L'etere è largamente usato nell'industria per le sue proprietà solventi e per la sua facile volatilità; così per disciogliere il cotone collodio, per estrarre l'acido tannico, gli alcaloidi e simili. È anche largamente usato in farmacologia.
farmacologia. - L'etere etilico fu usato come sedativo, in miscela con l'alcool, fin dall'epoca di Paracelso (Panacea Vitrioli); più tardi, prese il nome di liquore anodino dell'Hoffmann (Liquor anodynus Hoffmann) e, per quest'uso, è tuttora adoperato nella dose di 10-15 gocce. Nel 1842, C. Long negli Stati Uniti, lo usò per la prima volta come anestetico; contemporaneamente, senza conoscere l'esperienza del Long, lo adoperavano per lo stesso uso gli odontoiatri Ch. T. Jackson e W. T. G. Morton. Quest'ultimo, che a torto s'attribuì l'esclusiva scoperta, fu il primo a darne la dimostrazione facendo eseguire un'amputazione di coscia in narcosi eterea nell'ospedale generale del Massachusetts nel 1846 (v. anestesia). L'etere è più facilmente somministrabile del cloroformio, ma la narcosi avviene meno rapidamente ed è meno profonda. La sua facile infiammabilità lo rende più pericoloso. I suoi vapori in contatto con le mucose, provocano una dilalazione vasale che favorisce le emorragie per cui l'etere non è molto indicato nelle operazioni da praticarsi nella bocca o nella laringe. Tuttavia presenta parecchi notevoli vantaggi sul cloroformio.

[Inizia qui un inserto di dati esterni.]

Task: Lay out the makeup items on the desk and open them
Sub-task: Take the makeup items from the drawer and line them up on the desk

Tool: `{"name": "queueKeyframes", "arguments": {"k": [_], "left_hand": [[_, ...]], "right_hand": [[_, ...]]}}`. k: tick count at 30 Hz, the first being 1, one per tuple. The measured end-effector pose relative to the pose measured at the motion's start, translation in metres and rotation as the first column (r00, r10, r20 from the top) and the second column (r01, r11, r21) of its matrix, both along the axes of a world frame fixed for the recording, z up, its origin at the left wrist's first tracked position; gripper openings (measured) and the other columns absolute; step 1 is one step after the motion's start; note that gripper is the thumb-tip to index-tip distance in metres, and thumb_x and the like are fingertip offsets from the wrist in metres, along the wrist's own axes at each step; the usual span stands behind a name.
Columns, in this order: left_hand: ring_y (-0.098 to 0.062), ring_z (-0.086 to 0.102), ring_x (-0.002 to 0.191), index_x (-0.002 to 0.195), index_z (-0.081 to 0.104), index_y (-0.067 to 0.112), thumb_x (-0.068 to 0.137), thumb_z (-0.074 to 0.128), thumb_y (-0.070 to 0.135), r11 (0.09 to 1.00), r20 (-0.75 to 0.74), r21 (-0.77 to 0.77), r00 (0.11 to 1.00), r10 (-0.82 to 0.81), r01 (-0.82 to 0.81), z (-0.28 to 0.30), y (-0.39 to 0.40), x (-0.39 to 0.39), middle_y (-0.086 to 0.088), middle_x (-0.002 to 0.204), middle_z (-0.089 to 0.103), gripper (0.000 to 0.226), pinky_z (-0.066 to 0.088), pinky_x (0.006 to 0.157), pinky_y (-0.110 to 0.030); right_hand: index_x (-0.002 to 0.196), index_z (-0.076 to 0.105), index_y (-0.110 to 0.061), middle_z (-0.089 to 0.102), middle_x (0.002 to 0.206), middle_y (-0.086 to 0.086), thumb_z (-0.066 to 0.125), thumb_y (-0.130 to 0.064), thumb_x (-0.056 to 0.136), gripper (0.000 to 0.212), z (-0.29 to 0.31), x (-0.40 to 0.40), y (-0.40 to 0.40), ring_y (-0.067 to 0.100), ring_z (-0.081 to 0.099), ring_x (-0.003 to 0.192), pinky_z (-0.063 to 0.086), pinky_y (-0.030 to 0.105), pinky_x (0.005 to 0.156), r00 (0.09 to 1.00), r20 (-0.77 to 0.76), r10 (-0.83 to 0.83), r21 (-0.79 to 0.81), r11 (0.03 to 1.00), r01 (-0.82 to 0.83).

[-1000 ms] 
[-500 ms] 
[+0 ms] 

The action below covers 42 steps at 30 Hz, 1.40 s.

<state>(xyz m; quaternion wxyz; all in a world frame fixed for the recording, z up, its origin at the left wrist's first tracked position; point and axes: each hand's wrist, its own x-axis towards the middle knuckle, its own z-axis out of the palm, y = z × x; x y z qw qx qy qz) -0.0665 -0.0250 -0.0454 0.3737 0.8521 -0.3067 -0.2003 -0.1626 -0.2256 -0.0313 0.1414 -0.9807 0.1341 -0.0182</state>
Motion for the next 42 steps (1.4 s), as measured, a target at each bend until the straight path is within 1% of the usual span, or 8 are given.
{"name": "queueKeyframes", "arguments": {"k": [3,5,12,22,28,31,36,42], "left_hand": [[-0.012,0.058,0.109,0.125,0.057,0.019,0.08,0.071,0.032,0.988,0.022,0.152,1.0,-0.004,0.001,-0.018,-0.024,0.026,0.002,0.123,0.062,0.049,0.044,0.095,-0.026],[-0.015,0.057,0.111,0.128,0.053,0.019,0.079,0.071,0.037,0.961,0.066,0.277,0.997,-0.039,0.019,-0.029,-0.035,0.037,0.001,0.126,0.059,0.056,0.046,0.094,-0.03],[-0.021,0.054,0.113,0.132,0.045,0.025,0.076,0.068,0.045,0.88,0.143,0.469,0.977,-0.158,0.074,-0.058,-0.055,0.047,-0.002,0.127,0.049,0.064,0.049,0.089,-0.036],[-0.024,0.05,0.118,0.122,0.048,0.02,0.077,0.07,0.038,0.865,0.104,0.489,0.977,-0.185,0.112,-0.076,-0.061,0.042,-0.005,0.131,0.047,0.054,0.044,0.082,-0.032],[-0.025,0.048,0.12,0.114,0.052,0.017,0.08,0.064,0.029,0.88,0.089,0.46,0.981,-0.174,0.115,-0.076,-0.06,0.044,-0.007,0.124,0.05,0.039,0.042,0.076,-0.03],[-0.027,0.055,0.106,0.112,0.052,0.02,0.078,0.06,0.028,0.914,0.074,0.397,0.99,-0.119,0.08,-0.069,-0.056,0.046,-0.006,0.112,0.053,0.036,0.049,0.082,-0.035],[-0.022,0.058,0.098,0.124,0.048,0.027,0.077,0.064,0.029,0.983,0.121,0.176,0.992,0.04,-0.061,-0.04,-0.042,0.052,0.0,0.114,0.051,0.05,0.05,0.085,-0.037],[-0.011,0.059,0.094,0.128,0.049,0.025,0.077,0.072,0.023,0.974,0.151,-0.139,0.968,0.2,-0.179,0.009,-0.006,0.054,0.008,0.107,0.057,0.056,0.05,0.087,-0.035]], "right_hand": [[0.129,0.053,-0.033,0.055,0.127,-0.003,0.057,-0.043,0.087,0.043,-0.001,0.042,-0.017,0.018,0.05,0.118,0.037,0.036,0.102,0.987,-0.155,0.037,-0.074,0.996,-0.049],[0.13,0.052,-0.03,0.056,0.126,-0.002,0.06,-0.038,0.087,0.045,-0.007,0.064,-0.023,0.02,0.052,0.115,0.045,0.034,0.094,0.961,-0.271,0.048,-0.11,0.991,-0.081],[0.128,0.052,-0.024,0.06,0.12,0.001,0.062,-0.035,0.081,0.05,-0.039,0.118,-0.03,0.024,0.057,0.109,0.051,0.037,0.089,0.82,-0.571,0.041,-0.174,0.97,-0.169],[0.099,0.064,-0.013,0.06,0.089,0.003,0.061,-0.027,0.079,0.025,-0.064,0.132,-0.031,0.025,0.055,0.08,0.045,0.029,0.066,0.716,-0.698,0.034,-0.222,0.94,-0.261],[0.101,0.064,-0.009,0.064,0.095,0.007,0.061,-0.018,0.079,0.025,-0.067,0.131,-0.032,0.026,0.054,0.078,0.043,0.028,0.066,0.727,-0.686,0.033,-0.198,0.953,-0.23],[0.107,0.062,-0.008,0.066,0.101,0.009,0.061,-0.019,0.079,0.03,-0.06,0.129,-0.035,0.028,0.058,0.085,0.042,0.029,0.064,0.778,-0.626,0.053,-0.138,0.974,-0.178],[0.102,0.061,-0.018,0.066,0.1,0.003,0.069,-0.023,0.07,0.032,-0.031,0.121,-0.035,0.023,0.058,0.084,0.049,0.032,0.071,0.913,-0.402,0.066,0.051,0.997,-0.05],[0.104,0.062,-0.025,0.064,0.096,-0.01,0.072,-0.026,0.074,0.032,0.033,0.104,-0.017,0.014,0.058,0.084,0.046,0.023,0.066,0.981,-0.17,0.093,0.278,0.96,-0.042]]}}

È meno tossico: l'intervallo fra la dose narcotica e la dose tossica (zona maneggiabile di P. Bert) è molto maggiore per l'etere che non per il cloroformio; la sua eliminazione è più pronta perché dopo due ore è scomparso dal sangue, ma, ciò che più importa, l'etere ha una azione meno deleteria sul cuore, abbassa meno la pressione sanguigna e le condizioni della respirazione restano più vicine alla normalità. In seguito ad anestesia con etere si può però avere broncopolmonite. Come il cloroformio l'etere produce per primo effetto un periodo d'eccitamento che va prolungandosi sempre più in coloro che s'abituano all'uso di questa sostanza, la quale finisce col produrre un'ebbrezza simile a quella alcoolica. L'uso dell'etere a questo scopo è abbastanza diffuso in Irlanda. Fra gli eteromani celebri va ricordato il famoso novelliere francese Guy de Maupassant. L'etere etilico destinato ad uso anestetico deve essere purissimo.